▸ **What this task involves**
Output the number of lines in the material below containing "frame" and nothing more.

▸ **Given data**

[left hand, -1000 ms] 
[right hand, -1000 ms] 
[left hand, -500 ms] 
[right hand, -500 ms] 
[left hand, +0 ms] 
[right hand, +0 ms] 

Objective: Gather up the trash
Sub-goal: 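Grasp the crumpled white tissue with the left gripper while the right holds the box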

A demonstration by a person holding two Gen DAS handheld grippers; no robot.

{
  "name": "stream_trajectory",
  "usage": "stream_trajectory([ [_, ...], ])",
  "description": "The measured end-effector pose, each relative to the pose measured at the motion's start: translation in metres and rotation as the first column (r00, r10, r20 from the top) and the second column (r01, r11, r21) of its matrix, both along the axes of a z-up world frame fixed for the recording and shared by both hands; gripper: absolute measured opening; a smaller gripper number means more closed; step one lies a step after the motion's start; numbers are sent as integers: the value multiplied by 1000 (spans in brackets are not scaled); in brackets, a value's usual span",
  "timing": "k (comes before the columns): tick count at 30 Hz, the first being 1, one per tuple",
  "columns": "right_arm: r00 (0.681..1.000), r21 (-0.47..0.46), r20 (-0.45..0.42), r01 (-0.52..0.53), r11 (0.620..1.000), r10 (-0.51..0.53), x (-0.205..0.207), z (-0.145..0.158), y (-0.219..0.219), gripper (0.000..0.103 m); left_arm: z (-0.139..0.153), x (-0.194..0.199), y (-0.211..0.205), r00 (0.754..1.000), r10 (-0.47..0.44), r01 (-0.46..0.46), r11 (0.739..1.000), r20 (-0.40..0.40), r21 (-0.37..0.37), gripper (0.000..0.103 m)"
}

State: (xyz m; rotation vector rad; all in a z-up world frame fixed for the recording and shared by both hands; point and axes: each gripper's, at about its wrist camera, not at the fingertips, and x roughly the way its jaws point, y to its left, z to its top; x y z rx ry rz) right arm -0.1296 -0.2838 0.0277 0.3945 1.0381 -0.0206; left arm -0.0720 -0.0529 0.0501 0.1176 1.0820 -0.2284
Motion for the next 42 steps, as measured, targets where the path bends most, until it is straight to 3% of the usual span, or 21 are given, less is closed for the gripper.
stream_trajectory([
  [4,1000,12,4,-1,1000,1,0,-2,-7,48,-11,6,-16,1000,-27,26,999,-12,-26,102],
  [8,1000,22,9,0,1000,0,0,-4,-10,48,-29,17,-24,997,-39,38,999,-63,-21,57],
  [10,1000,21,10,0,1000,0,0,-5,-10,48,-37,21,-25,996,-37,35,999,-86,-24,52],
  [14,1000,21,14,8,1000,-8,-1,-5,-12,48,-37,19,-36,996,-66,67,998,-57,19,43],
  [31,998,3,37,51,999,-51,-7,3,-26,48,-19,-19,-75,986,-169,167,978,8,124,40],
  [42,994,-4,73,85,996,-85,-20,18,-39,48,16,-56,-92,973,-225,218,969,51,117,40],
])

▸ **The answer**
2